Next month the Health and Social Care Bill goes back to the House of Commons after the government’s rethink. MPs will have 160 government amendments to consider. This Bill will have a direct and radical impact on how the Marlborough area’s NHS provision is run.
Marlborough News Online continues its reports on the NHS’ restructuring by interviewing Marlborough area GP Dr Jonathan Rayner about the new organisations and about Savernake Hospital.
Dr Rayner has been a GP at the Ramsbury and Wanborough medical practices for the past twenty years. He’s married with three children, sits on Aldbourne Parish Council and he leads the East Kennet part of the clinical commissioning group (CCG) for north and east Wiltshire that in April 2013 takes over the commissioning of health services for our area from the Wiltshire primary care trust (PCT).
When Marlborough News Online spoke to Dr Rayner about the progress in the coalition government’s root and branch restructuring of the NHS, general practitioners’ frustration with the process of change was clear. That’s not only because the process is moving at what Dr Rayner calls ‘a glacial rate’ and the government keeps altering the rules.
He and his colleagues are still unclear how much autonomy they will have. The coalition’s white paper indicated that power would reside locally. But now, Dr Rayner believes, more will be ‘dictated from above’. In addition: “More and more limitations are being placed upon us – we have to keep very nimble.”

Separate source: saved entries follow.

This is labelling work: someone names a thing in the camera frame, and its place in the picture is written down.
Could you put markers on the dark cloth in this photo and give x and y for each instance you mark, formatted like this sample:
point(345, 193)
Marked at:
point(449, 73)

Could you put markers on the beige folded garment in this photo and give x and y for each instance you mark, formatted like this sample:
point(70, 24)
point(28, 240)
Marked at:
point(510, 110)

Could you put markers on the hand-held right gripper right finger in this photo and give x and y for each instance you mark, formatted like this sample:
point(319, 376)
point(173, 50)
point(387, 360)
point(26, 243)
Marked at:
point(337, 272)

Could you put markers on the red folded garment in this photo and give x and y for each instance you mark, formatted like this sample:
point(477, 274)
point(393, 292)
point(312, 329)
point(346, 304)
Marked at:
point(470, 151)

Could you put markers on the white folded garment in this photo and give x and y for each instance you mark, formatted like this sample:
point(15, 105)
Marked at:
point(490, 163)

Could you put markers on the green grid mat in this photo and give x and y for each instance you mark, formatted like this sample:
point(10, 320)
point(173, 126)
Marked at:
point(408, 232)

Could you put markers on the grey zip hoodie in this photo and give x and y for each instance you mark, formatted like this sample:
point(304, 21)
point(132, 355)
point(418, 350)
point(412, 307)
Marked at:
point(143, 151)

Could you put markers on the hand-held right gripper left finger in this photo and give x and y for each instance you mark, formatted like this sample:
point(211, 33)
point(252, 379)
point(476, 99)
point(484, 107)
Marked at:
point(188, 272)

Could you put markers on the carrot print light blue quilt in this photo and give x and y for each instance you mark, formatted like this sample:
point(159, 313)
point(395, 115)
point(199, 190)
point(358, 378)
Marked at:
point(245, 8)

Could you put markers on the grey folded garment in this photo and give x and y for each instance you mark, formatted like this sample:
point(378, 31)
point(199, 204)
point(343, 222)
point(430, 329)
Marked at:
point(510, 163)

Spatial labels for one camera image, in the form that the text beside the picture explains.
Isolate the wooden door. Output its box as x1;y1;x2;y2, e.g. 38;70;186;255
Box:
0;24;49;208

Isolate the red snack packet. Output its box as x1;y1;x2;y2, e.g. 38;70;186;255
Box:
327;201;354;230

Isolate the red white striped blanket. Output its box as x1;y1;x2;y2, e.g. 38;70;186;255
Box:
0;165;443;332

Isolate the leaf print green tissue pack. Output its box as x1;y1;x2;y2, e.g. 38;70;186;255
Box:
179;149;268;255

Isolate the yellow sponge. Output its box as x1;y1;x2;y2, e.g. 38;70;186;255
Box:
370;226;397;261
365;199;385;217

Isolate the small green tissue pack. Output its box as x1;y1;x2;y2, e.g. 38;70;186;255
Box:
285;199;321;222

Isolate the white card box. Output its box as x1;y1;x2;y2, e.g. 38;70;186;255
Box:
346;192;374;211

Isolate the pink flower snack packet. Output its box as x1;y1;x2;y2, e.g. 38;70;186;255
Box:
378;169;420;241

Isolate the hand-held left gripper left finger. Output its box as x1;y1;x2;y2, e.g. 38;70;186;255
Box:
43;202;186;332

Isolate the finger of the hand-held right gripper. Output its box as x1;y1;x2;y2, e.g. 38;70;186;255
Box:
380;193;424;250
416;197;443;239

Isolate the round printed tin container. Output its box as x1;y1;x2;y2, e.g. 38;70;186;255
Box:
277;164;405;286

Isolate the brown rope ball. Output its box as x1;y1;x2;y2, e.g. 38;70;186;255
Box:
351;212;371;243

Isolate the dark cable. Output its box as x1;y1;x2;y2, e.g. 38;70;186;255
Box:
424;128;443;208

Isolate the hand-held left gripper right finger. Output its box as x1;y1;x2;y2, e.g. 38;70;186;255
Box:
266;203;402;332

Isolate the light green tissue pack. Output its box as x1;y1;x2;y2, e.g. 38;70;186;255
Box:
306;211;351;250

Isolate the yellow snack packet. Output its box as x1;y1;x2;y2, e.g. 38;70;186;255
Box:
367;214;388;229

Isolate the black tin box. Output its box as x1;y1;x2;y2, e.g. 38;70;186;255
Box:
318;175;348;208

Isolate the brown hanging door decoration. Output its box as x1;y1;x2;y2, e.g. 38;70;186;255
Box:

“The bits [of the changes] the patients are most interested in are still to come.” For instance the CCG’s use of Savernake Hospital has not yet been discussed “because we’ve been far more involved in the nuts and bolts of setting up the consortium.”
Dr Rayner acknowledges that “Savernake hospital has been under-utilised”. However, he warns: “Whether we can put in the sort of services people in Marlborough want is another matter – because of the economics.”
He describes as ‘a huge burden’ the PCT’s payments for the private finance initiative (PFI) agreed in 2002 which funded the enlargement, refurbishment and equipping of the hospital. He says the question of who will take over those payments in the re-shaped NHS has been kicked into the long grass and he does not expect any resolution within the next eighteen months.
How far have the plans advanced for the CCG that will cover the Marlborough area? “ It’s difficult“, he said, “to finalise our structure when the government keeps changing its mind.”
But progress has been made. The CCG now has a name: NEW Consortium – where NEW stands for North and East Wiltshire. And under the government’s latest regulations they will probably have to tack on an ‘NHS’ – maintaining the NHS branding is important to the government.
NEW Consortium has a chairman, Dr Simon Burrell from Corsham. It is about to get a manager. And it has an interim board of six GPs. Other members of the board, including patient representatives, will follow.
The NEW Consortium will be one of three CCG’s to replace NHS Wiltshire. The others cover the south of the county and the west of the county. But the plan is for some services, mainly back office ones, to be centralised – covering all three CCGs. This could include human resources, payroll, information, relationships with other health bodies in Wiltshire and governance.
They have not decided where their headquarters should be. To save money they might decide to have a ‘virtual HQ’ with the centralised admin services in Devizes – where the current PCT is based.
If that all sounds very complicated, there’s much more complexity to come – with scores of new quangos to be established across England. The Department of Health has yet to produce a diagram – known to management buffs as an organogram – showing how the new NHS and its many organisations will work.
But policy experts at the Labour Party have had a go. If you want to start understanding how it is supposed to work you can check out their organogram at: on an FT blog which includes before and after diagrams or in The Guardian.
The funds the CCGs will have to buy health services from hospitals and clinics will be very tight. Now there’s a real fear that many PCTs across England are not making the necessary savings from their current budgets to meet the coalition government’s £20 billion cut in NHS spending by 2015. A survey by the General Practitioner journal shows there might be a large shortfall which would mean the CCGs inheriting huge debts.
That scenario takes us back to the present PCT – known as NHS Wiltshire – which when it was formed late in 2006, inherited a debt of £64 million that it is still paying off. This debt was due in part to the overspend by Kennet and North Wiltshire PCT in modernising and then running Savernake Hospital.
History better not repeat itself: that huge historic deficit inherited by NHS Wiltshire arose when Wiltshire was divided into three PCTs. Now the county is going to be divided into three again – this time into three clinical commissioning groups.